### [Assigned task]
Search the material below for the word "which". Copy every line that has it.
######
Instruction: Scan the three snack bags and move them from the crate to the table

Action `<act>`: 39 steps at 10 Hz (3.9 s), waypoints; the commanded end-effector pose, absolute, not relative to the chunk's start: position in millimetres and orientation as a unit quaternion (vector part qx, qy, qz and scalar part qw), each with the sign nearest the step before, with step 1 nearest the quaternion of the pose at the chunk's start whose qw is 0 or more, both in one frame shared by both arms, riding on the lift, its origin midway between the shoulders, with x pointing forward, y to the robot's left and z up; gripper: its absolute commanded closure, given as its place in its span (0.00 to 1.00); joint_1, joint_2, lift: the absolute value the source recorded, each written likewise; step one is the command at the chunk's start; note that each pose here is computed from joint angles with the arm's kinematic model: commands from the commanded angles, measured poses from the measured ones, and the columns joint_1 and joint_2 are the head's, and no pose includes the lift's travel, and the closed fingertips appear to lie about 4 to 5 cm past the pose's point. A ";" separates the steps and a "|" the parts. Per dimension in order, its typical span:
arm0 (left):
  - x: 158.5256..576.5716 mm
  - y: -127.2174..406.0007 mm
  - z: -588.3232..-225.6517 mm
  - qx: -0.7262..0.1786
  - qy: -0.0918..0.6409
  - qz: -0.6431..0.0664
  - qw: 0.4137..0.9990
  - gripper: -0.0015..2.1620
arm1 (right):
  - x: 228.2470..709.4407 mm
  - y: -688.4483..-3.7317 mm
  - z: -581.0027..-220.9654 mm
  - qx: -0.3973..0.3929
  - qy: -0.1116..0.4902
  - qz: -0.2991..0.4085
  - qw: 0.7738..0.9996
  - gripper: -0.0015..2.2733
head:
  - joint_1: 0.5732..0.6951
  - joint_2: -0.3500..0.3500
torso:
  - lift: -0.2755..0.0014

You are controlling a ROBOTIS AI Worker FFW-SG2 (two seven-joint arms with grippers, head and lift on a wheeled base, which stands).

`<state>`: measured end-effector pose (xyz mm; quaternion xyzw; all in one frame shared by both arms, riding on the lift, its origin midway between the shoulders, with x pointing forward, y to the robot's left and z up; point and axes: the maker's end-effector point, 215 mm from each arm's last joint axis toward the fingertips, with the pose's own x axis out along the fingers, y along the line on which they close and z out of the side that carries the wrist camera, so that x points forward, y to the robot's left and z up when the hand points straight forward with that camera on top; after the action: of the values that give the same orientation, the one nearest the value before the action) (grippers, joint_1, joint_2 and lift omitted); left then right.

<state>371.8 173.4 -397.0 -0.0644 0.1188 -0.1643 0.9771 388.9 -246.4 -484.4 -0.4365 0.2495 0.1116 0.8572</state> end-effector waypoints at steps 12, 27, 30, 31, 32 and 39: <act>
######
### [Result below]
You are controlling a ROBOTIS AI Worker FFW-SG2 (two seven-joint arms with grippers, head and lift on a wheeled base, which stands).
`<state>`: measured end-effector pose (xyz mm; quaternion xyzw; all in one frame shared by both arms, riding on the lift, its origin midway between the shoulders, with x pointing forward, y to the robot's left and z up; point and axes: the maker's end-effector point, 215 mm from each arm's last joint axis toward the fingertips, with the pose's own x axis out along the fingers, y along the line on which they close and z out of the side that carries the wrist camera, so that x points forward, y to the robot's left and z up when the hand points straight forward with that camera on top; after the action: of the values that give the same orientation, the one nearest the value before the action) (grippers, joint_1, joint_2 and lift omitted); left then right.

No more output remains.